知財高裁のウェブサイトで最近の判決文を見ていたら「特許分割出願却下処分取消請求事件」というタイトルの判決が目に止まりました。
特許査定後の分割出願(特許法44条1項2号)の解釈に関する訴訟です。
44条 特許出願人は、次に掲げる場合に限り、二以上の発明を包含する特許出願の一部を一又は二以上の新たな特許出願とすることができる。
…
二 特許をすべき旨の査定(略)の謄本の送達があつた日から三十日以内にするとき。
原告は、自分の特許出願の特許査定の日から30日以内に分割出願をしたのですが、それより先に特許料を納付して特許の設定登録が終わっていたことから、出願が特許庁に係属していないことを理由に分割出願が却下されました。それに対する処分取消訴訟です。

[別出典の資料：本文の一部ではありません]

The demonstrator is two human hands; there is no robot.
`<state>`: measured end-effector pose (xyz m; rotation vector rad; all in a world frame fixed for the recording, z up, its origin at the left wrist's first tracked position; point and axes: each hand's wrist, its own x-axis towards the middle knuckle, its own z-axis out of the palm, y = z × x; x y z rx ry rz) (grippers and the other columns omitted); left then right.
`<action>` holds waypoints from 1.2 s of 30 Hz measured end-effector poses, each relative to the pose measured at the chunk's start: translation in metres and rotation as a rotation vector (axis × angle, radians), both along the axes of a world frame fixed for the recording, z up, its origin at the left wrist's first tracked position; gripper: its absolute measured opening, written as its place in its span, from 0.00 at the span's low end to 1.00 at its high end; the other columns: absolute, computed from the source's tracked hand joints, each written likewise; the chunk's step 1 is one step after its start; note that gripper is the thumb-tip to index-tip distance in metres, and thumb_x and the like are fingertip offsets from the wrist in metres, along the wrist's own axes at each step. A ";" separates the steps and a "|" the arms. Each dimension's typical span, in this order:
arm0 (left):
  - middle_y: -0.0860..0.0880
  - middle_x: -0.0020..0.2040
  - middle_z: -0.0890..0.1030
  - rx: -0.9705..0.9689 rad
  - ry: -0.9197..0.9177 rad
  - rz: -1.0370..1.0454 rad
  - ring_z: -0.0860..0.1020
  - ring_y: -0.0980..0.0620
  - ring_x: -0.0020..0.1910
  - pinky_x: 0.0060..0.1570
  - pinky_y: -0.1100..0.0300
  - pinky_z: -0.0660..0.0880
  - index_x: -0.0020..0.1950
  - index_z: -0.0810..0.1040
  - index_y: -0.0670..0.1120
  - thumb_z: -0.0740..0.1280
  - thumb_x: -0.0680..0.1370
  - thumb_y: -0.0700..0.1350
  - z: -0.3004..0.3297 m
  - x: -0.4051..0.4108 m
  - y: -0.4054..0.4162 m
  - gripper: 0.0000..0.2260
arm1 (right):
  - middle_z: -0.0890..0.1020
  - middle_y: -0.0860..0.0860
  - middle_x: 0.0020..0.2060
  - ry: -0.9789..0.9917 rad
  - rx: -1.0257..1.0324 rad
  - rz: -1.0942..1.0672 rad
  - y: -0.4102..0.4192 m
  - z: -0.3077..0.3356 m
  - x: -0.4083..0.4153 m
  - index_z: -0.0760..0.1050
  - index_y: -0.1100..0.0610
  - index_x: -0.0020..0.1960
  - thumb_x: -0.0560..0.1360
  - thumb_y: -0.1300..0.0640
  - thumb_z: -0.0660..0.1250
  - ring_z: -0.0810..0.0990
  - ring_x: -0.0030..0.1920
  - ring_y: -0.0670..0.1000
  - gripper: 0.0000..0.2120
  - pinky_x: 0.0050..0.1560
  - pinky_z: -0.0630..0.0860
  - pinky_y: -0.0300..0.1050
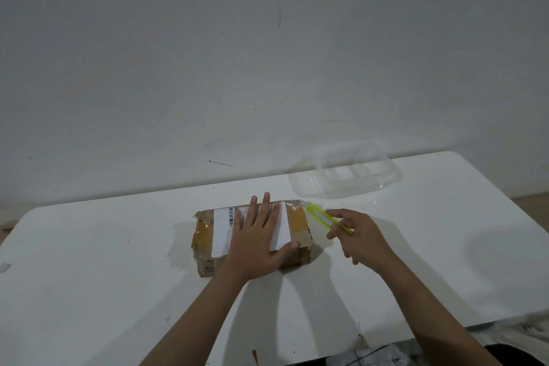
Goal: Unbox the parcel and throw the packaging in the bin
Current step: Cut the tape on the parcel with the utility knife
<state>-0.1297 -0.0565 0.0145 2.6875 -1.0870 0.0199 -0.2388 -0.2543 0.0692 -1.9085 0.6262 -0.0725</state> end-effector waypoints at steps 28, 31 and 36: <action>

取消理由は、①出願が特許庁に係属しているということは要件として条文上に書かれていない、②出願人は特許証を受領するまでは特許権が設定登録された事実を知ることができないので、分割出願不可化の効力発生時期は特許証の受領日でなければならない(これはちょっと無理筋では)ということですが、裁判所は①については「特許出願」と書いてあることは特許庁に係属していることが前提であることは文理上明らか、②については「独自の見解」として認めませんでした。まあ妥当ではあります。
ということで、弁理士としては、特許査定の時は、特許料納付の前に分割出願の意図がないかを出願人に確認するのが大事という当たり前の話になります。
今回の訴訟に至る経緯がよくわかりません(弁理士が分割出願の意思を確認せずに特許料を納付してしまったというパターンはちょっと考えにくいです)が、このような特許庁の手続に関する取消訴訟の判決はどういった事情があるのだろうと想像してしまい、読んでいてドキドキしてしまいます。